= Work item =
Give back only the lines in the records below from the one with "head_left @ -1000" to the one with "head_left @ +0", both inclusive, word for word.
──────── Data extract ────────
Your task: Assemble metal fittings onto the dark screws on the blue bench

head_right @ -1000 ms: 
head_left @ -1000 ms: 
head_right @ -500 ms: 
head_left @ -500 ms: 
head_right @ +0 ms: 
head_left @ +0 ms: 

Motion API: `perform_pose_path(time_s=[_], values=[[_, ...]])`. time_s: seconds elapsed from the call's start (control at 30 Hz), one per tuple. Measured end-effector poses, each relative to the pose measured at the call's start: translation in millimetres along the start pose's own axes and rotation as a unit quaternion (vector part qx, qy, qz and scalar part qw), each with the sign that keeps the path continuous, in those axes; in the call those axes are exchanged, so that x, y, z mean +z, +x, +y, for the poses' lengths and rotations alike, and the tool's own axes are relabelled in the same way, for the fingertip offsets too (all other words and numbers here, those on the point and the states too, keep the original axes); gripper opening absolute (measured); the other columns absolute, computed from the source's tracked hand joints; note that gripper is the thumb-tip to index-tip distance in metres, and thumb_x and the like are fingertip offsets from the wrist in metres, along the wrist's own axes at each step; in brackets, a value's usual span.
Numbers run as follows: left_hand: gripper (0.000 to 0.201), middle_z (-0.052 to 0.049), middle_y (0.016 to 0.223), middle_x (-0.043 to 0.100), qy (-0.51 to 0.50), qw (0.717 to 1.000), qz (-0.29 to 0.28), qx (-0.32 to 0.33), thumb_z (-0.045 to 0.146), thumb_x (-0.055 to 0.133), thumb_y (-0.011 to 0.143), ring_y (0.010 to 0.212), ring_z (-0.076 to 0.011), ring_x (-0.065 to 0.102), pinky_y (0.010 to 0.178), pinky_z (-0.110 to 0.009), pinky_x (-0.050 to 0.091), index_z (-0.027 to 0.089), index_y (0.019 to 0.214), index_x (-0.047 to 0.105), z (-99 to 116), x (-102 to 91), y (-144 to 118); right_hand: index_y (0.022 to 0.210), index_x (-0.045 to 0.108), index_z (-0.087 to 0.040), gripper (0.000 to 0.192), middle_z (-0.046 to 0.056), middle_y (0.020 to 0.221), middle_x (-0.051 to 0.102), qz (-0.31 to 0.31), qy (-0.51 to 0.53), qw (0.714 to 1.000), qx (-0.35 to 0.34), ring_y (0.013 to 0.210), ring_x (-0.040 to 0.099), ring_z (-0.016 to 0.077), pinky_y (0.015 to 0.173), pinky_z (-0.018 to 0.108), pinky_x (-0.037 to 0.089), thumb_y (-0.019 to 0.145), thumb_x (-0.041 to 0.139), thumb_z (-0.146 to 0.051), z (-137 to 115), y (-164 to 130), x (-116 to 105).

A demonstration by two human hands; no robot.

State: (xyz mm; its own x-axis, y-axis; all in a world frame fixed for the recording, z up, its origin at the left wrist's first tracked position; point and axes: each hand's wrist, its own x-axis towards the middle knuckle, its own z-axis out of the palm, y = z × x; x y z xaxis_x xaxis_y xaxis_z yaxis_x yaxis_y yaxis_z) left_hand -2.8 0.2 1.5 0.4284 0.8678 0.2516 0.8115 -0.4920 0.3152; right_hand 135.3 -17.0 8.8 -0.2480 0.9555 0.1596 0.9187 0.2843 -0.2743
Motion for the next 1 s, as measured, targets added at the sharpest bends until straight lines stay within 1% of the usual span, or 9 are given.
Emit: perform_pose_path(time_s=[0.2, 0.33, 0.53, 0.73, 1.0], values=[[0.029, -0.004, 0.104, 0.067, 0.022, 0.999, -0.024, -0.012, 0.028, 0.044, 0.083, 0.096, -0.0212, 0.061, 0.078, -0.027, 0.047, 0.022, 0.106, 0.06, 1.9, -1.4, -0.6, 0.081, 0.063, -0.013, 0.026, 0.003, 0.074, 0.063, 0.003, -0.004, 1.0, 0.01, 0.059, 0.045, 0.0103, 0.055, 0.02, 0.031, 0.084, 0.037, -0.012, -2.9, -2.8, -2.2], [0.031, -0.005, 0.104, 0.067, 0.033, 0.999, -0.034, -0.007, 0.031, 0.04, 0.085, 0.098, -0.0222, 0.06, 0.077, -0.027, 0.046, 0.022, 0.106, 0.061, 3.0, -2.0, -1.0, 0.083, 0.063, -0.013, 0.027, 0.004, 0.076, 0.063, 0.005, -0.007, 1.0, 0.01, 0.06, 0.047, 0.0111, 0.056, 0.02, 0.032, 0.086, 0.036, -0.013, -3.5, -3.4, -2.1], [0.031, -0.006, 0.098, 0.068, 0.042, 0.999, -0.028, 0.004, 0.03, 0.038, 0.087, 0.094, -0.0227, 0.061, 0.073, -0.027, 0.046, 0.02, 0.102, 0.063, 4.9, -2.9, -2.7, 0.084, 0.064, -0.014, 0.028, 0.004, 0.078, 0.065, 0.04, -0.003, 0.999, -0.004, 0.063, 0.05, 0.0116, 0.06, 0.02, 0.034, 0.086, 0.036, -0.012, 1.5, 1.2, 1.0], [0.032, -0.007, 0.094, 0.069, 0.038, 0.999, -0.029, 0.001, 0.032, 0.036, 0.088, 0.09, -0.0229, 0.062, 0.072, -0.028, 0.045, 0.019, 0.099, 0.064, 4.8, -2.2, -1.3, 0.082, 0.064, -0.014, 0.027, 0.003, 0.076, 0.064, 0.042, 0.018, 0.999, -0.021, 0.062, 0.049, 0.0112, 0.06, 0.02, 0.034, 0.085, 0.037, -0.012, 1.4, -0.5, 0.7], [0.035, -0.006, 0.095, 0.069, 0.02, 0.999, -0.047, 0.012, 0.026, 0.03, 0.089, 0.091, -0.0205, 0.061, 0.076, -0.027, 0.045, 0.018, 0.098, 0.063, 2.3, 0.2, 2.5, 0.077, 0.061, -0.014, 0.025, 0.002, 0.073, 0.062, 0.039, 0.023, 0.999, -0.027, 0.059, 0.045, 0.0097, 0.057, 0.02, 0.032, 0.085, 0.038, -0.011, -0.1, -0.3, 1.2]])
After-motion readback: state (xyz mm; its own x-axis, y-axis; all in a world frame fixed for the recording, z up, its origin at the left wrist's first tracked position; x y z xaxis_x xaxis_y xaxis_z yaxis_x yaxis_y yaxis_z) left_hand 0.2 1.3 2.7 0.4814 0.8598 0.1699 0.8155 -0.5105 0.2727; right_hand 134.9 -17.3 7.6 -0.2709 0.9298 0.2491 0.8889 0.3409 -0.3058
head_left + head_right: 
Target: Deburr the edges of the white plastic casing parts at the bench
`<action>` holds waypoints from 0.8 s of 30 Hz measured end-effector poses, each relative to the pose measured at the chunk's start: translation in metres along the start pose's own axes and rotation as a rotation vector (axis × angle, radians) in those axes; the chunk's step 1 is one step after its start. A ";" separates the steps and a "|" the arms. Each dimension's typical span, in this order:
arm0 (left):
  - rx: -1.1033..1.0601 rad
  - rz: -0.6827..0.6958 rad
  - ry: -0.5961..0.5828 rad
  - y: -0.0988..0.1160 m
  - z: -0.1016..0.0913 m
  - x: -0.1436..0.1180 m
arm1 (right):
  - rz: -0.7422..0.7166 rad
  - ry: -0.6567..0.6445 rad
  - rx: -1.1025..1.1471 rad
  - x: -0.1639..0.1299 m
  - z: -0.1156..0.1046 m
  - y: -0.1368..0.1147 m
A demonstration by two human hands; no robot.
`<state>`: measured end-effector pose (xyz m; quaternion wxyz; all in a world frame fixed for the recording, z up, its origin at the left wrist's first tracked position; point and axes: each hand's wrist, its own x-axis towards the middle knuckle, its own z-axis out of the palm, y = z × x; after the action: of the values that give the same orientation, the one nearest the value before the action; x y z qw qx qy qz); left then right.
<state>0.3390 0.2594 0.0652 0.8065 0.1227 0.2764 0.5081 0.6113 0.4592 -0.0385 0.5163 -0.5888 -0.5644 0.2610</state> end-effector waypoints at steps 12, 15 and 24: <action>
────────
= Answer space =
head_left @ -1000 ms: 
head_right @ -500 ms: 
head_left @ -500 ms: 
head_right @ +0 ms: 
head_left @ +0 ms: 

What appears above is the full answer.